On 9 May 2016, a plan was reportedly proposed by the US, Turkey, Saudi Arabia, and Qatar to have the Nour al-Din al-Zenki Movement form a "Northern Army" to gather more than 3,000 fighters for the operation. The next phase will be to transfer the fighters from Idlib to northern Aleppo through the Bab al-Hawa Border Crossing and the Azaz border crossing. This reportedly began on 13 May.
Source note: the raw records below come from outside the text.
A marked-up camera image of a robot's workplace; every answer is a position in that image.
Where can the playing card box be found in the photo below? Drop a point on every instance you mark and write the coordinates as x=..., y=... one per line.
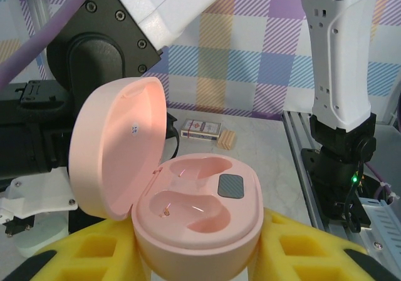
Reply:
x=202, y=130

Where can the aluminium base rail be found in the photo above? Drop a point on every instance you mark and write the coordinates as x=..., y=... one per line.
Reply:
x=297, y=143

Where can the light wooden block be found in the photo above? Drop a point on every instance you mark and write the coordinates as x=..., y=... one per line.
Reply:
x=226, y=140

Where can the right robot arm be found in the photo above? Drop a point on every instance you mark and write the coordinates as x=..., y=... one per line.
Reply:
x=338, y=74

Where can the pink earbud charging case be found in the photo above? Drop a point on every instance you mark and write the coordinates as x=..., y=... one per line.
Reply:
x=188, y=246

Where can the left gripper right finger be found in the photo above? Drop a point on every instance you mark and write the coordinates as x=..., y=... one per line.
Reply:
x=313, y=256

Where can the aluminium frame post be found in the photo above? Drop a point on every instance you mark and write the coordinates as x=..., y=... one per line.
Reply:
x=36, y=8

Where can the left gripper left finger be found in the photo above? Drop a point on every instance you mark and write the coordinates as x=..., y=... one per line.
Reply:
x=78, y=256
However, the plan was delayed due to doubts from U.S. officials about the capabilities of the Syrian rebel forces that Turkey had recruited to fight with its military, the opposition from the US-backed Syrian Democratic Forces, and the rift between Turkey and Russia that had only been mended in early August 2016.

==War crimes==
According to the Amnesty International, the Nour al-Din al-Zenki Movement, along with the 16th Division, the Levant Front, Ahrar al-Sham, and the al-Nusra Front, were involved in abduction and torture of journalists and humanitarian workers in rebel-held Aleppo during 2014 and 2015.

=== 2016 beheading incident ===
On 19 July 2016, during the Aleppo offensive, a video emerged that appeared to show al-Zenki fighters recording themselves taunting and later beheading a Palestinian boy named Abdullah Tayseer Al Issa. In the video, they claim he had been captured while fighting with the pro-government militia Liwa al-Quds. Liwa al-Quds denied this, and claimed instead that Al Issa was a 12-year-old Palestinian refugee from a poor family who had been kidnapped.

The following day, a social media account purportedly owned by Al Issa's sister, Zoze Al Issa, claimed that Issa was a Syrian from the Wadi al-Dahab district of Homs, who had volunteered to fight with pro-government forces. The New Arab published a photograph purporting to be the boy's identity card and putting his age at 19 years old. The report also quoted a cousin who claimed that Al Issa's had thalassemia, which causes stunted growth.

In a statement, al-Zenki condemned the killing and claimed it was an "individual mistake that does not represent the general policy of the group", and that it had detained those involved.

According to Thomas Joscelyn, writing in The Weekly Standard, U.S. President Donald Trump was shown the beheading video in 2017, and it influenced Trump's decision to end the CIA's support for anti-Assad Syrian rebels: "Trump wanted to know why the United States had backed Zenki if its members are extremists. The issue was discussed at length with senior intelligence officials, and no good answers were forthcoming."